Time is an interesting thing. When I was younger, it seemed to go by so slow. I always felt like the days droned on and on never coming to an end. It moved as slowly as a sloth! (I’ve always wanted to write that!) S. l. o. w. l. y. Now that I’m older, it feels like time propels forward at the speed of light. There’s just not enough time in the day to do what needs to get done. It’s always go, go, go, and go! Anyone else feel like that? Of course, after my injury, time slowed down again and started moving at a snail’s pace. This was hard because I was in a rush to get better and get back to school. Time was not!
Resigning from teaching was even harder than that. As you’ve read before, teaching wasn’t just a job to me. It was my second career and honestly my hobby. I loved every single minute of being in the classroom, planning, building relationships, etc. (Of course, I didn’t like the stress that came along with it or the pressure I put on myself.) Nonetheless, every morning I’d get up excited to start my day. My enthusiasm gave me the energy and desire to want to make a difference. Some would say I was too much of a morning person. You know who you are! But I was happy. There were very few days I dreaded going to school. (The before school and after school meeting days were one of those days I dreaded!) Teaching was what made time move forward for me. It was part of what made me go, go, go. It was my purpose aside from being a wife and mother. It made time go by fast!
During the 15 months before I resigned, I was dealing with extreme physical pain, but my mind was also in a difficult conundrum. Torn between being at school and at home. Feeling guilty about not being at school. Feeling guilty I wasn’t home trying to get better. Feeling guilty about not putting my work and the students first. Feeling guilty about not putting myself and family first. Feeling guilty about how I couldn’t handle the CRPS pain. Guilty! Guilty! Guilty! I felt there was nothing I could do to make everyone happy. Nothing! Time was, undeniably, moving at a snail’s pace. Quit honestly, it was the slowest, loneliest 15 months of my life.
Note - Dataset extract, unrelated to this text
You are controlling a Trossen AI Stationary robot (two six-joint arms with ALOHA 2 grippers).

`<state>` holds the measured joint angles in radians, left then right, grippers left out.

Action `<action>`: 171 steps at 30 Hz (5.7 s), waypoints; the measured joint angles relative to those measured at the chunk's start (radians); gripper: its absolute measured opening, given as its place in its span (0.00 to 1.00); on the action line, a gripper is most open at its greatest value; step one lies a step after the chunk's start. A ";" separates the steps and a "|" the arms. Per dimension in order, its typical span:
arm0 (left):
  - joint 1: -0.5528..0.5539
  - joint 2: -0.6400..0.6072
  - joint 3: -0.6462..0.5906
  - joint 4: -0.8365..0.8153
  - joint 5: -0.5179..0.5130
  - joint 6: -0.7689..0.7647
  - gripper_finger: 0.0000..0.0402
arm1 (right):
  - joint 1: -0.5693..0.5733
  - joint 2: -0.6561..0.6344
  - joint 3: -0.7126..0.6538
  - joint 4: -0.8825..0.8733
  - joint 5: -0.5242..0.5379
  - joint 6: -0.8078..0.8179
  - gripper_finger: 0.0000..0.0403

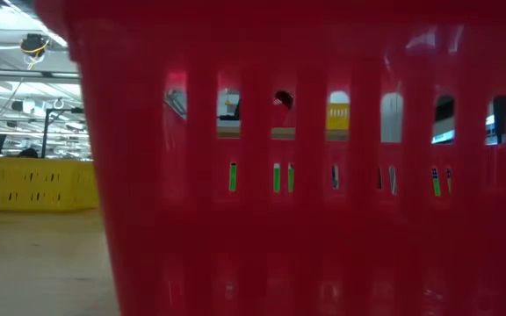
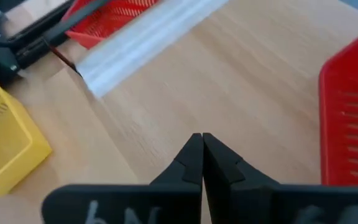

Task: Stack baskets on shelf by color
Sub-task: Put the middle red bin on the shelf, then put the middle green bin on the shelf

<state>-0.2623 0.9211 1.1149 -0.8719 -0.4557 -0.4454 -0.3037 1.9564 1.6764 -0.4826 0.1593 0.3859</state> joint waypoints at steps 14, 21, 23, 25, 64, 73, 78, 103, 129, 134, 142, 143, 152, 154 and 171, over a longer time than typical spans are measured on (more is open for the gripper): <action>0.000 0.000 0.000 -0.001 0.000 -0.013 0.00 | 0.002 -0.006 0.247 -0.154 0.074 -0.076 0.00; 0.000 0.000 0.000 -0.001 0.000 -0.024 0.00 | -0.006 -0.006 0.375 -0.401 0.213 -0.076 0.00; 0.000 0.000 0.000 -0.002 0.000 -0.024 0.00 | -0.013 -0.006 0.388 -0.441 0.212 -0.075 0.00; 0.000 0.000 0.000 -0.002 0.001 -0.024 0.00 | -0.021 -0.006 0.392 -0.486 0.174 -0.073 0.00; 0.005 0.001 0.000 -0.021 0.005 -0.148 0.00 | 0.032 -0.071 0.500 -0.676 0.141 -0.207 0.00; 0.010 0.034 0.000 -0.042 0.006 -0.259 0.00 | 0.156 -0.080 0.681 -0.805 0.161 -0.376 0.00; 0.058 0.113 0.000 -0.019 0.063 -0.265 0.00 | 0.212 -0.149 0.660 -0.804 0.100 -0.414 0.00; 0.253 0.491 0.000 0.184 0.266 -0.391 0.20 | 0.360 -0.404 0.659 -0.928 0.082 -0.360 0.00; 0.328 0.756 -0.001 0.360 0.238 -0.068 0.20 | 0.362 -0.436 0.659 -0.954 0.083 -0.311 0.00; 0.328 0.757 -0.001 0.357 0.232 -0.035 0.20 | 0.362 -0.436 0.659 -0.963 0.083 -0.308 0.00; 0.328 0.816 0.000 0.352 0.231 -0.012 0.20 | 0.362 -0.436 0.659 -0.968 0.083 -0.307 0.00; 0.328 0.823 0.000 0.360 0.229 -0.011 0.20 | 0.362 -0.436 0.659 -0.968 0.083 -0.307 0.00; 0.339 0.843 0.000 0.362 0.309 -0.015 0.09 | 0.362 -0.436 0.659 -0.968 0.083 -0.308 0.00; 0.341 0.837 0.000 0.356 0.340 -0.019 0.03 | 0.362 -0.436 0.659 -0.968 0.084 -0.309 0.00; 0.278 0.392 0.000 0.136 0.381 -0.298 0.00 | 0.362 -0.436 0.659 -0.969 0.121 -0.318 0.00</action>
<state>0.0162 1.3130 1.1148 -0.7363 -0.0745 -0.7432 0.0586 1.5208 2.3356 -1.4515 0.2803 0.0680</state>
After those 15 months, I realized it was time to get rid of the stress the conundrum was causing me. It was time to put myself first. (Say what?) Resigning would mean I wouldn’t have those stressors to worry about anymore. I wouldn’t have the feelings of guilt, failure, or letting people down. Although I felt a sense of relief after resigning, I wondered what I’d do with my time and myself now. Nonetheless, I realized that letting go of teaching was the right thing for me to do. I was at peace with my decision. I was ready to put myself first. Now I just needed to figure out what that would look like.
The first several days after resigning I kept asking myself, “Now what?” I was back home within my four walls. (This is going to sound negative, but it was how I was feeling at that time.) I didn’t have a school family anymore. I didn’t have a daytime purpose. I wasn’t working towards going back to my classroom. I was at home during the day. Alone. I had more time on my hands than I have ever had before. Although that was true, I was still dealing with pain. And along with pain comes stress. (Guess you can never get rid of that!) It took me a few weeks to get used to working on myself and learning to be still. (I am still working on that!) My end in mind had changed. I was no longer working on getting back to my classroom. I was working on myself and getting better.
The next several months brought more and more appointments. I quickly realized that going to those appointments was part of my purpose. And although I didn’t like what I learned at most of them, it got me out of the house. My hope was that at one of those appointments, I would hear about a “magic” something or other that would make me feel better. I’m still waiting patiently for that magic to come my way. Someday I know it will!